■ TASK STATEMENT ■
Where a line below includes the word "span", copy that line.

::: DATA SEGMENT

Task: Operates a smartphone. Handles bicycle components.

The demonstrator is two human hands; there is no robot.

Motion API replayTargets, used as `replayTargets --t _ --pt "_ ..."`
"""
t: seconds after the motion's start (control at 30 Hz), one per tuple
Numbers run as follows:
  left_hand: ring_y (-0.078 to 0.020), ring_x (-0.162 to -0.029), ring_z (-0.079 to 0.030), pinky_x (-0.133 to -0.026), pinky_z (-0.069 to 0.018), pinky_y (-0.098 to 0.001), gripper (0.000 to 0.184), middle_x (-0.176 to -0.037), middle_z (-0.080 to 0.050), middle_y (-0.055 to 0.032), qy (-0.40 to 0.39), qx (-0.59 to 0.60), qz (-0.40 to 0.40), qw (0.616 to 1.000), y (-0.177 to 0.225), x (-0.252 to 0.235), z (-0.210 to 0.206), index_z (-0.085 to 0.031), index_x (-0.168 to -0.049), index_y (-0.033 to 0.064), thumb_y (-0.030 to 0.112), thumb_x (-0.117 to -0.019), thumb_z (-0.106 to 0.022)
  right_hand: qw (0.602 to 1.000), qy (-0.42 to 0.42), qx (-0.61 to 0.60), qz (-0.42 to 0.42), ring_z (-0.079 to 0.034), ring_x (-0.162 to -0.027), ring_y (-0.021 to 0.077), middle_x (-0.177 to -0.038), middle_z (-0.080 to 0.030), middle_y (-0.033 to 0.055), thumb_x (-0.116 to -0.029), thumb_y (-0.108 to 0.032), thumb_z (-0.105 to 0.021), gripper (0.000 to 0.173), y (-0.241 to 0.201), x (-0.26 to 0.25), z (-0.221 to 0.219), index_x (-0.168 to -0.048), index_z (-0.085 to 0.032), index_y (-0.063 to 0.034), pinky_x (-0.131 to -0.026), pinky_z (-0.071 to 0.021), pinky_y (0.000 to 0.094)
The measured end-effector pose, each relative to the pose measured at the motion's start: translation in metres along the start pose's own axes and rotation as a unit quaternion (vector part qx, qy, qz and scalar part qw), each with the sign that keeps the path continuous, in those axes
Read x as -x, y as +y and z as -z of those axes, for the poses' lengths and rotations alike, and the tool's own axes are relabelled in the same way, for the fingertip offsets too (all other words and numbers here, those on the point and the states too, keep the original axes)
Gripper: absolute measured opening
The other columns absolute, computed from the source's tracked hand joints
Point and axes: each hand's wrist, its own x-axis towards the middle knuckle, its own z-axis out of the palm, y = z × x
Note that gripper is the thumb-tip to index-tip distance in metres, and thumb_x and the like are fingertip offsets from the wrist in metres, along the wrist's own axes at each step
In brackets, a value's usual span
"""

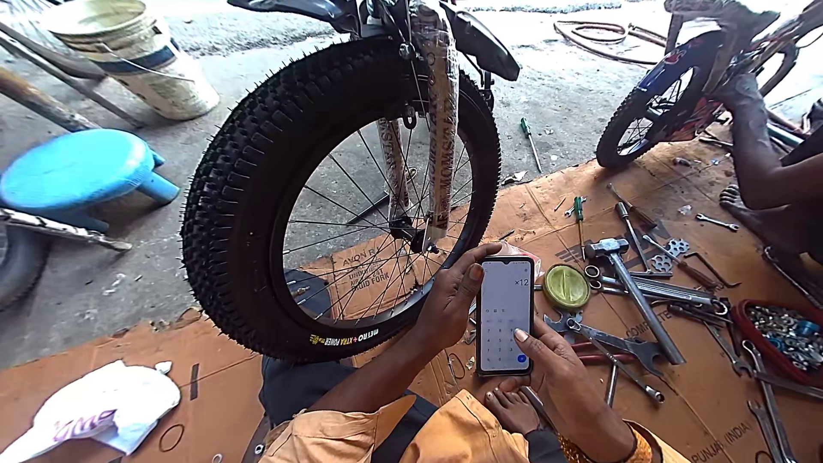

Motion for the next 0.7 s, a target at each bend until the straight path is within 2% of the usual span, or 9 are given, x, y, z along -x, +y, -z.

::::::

■ EXERCISE ANSWER ■
In brackets, a value's usual span
Motion for the next 0.7 s, a target at each bend until the straight path is within 2% of the usual span, or 9 are given, x, y, z along -x, +y, -z.

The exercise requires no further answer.